Recall and ranking
recall is how you get memories out. It's a keyword query against an inverted index with BM25 scoring — fast, local, and deterministic.
The basics
fluree memory recall "how do I run tests"
The query string is tokenized and matched against each memory's content via a BM25-scored fulltext index. Tags, artifact refs, kind, branch, and recency contribute as re-rank bonuses on top of the BM25 score — they're not part of the fulltext match itself. Results are sorted by combined score (higher = better) and capped at --limit (default: 3).
Recall: "how do I run tests" (2 matches)
1. [score: 13.0] mem:fact-01JDXYZ...
Tests use cargo nextest, not cargo test
Tags: testing
2. [score: 8.0] mem:fact-01JDABC...
Integration tests use assert_cmd + predicates
Tags: testing
What BM25 rewards
BM25 scores a memory's content higher when:
- Query terms appear in the content.
- Those terms are rare in the overall store — a match on "postcard" beats a match on "the".
- The matched terms are in a shorter memory — density matters.
- Multiple distinct terms from the query match (not the same term repeated).
There are no embeddings, no semantic matching — just lexical overlap with smart weighting. If you mean "tests" but phrase it as "unit tests" or "testing", BM25 catches that because the stems overlap; it won't catch "QA" unless the content mentions it.
Re-rank bonuses
After BM25 produces content scores, Fluree Memory adds small bonuses:
- Tag hit: +10 per tag that contains a query word.
- Artifact ref hit: +8 per ref path that contains a query word.
- Kind word in query: +6 if the query mentions the memory's kind ("constraint", "decision", etc.).
- Branch match: +3 if the memory was captured on the current git branch.
- Recency: +2 for memories <7 days old, +1 for <30 days.

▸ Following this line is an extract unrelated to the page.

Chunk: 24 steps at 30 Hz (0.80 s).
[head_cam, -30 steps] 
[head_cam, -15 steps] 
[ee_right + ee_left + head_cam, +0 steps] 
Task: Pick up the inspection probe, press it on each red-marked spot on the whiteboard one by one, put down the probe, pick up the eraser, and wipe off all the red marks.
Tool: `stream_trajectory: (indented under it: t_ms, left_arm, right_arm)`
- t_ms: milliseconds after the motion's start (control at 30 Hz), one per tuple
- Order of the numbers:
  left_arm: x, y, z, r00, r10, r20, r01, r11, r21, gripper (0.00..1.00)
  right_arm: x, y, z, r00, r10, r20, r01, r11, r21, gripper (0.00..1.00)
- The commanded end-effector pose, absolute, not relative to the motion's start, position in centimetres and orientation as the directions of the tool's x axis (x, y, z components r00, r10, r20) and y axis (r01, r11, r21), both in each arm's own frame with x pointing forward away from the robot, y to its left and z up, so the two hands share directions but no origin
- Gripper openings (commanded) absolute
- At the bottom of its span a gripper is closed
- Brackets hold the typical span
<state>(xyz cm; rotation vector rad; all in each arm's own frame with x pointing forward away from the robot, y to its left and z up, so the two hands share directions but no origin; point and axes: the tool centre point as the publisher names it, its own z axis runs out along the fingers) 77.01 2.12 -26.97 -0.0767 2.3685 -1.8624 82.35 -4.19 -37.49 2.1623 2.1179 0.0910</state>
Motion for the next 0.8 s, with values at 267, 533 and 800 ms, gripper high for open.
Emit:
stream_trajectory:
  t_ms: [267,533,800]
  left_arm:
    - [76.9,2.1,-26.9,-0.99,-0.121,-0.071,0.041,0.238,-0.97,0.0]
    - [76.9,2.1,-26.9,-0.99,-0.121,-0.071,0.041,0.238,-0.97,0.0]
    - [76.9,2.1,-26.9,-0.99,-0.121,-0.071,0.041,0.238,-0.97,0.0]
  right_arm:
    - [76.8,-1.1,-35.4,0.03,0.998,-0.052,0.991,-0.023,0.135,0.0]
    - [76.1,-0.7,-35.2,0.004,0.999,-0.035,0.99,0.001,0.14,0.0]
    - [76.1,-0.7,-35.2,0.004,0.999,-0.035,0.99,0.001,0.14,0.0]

If BM25 returns no hits, recall falls back to metadata-only scoring using these same bonuses so a well-tagged memory can still surface on a content miss.
Filters
Filters narrow the candidate set before scoring:
# Only constraints tagged "errors"
fluree memory recall "handling" --kind constraint --tags errors
# Only repo-scoped memories
fluree memory recall "deployment" --scope repo
# Page through results
fluree memory recall "tests" --limit 10 --offset 10
Common filter recipes:
| You want… | Flags |
|---|---|
| Team-only (ignore personal) | --scope repo |
| Just the hard rules | --kind constraint |
| Just the decisions with reasoning | --kind decision |
| Pointers to code | --kind fact --tags <domain> (with --refs) |
Output formats
fluree memory recall "tests" # text — for humans
fluree memory recall "tests" --format json # JSON — for scripts
fluree memory recall "tests" --format context # XML — for LLM injection
The context format produces a compact XML block designed to be pasted into an agent's context window:
<memory-context>
<memory id="mem:fact-01JDXYZ..." kind="fact" score="13.0">
<content>Tests use cargo nextest, not cargo test</content>
<tags>testing</tags>
</memory>
<pagination shown="1" offset="0" total_in_store="13" />
</memory-context>
When results are cut off, the pagination element embeds a human-readable hint telling the agent how to get more:
<pagination shown="3" offset="0" limit="3" total_in_store="13">
Results 1–3. Use offset=3 to retrieve more.
</pagination>
This pattern is why Fluree Memory is practical to use with an agent: a small, ranked slice goes into context, and the agent can ask for more if the top hits aren't enough.
How this compares to other approaches
| Approach | Cost | Quality | Works offline |
|---|---|---|---|
| BM25 (Fluree Memory) | free, instant | high for keyword overlap | yes |
| Embedding search | paid + latency | high for paraphrase | usually no |
| Stuff-it-all-in-CLAUDE.md | free | context blow-up | yes |
For developer memory — where the agent knows the words for what it's looking for — BM25 is a very good fit. If you later want semantic recall, Fluree DB itself ships a vector search feature that the memory store could layer on.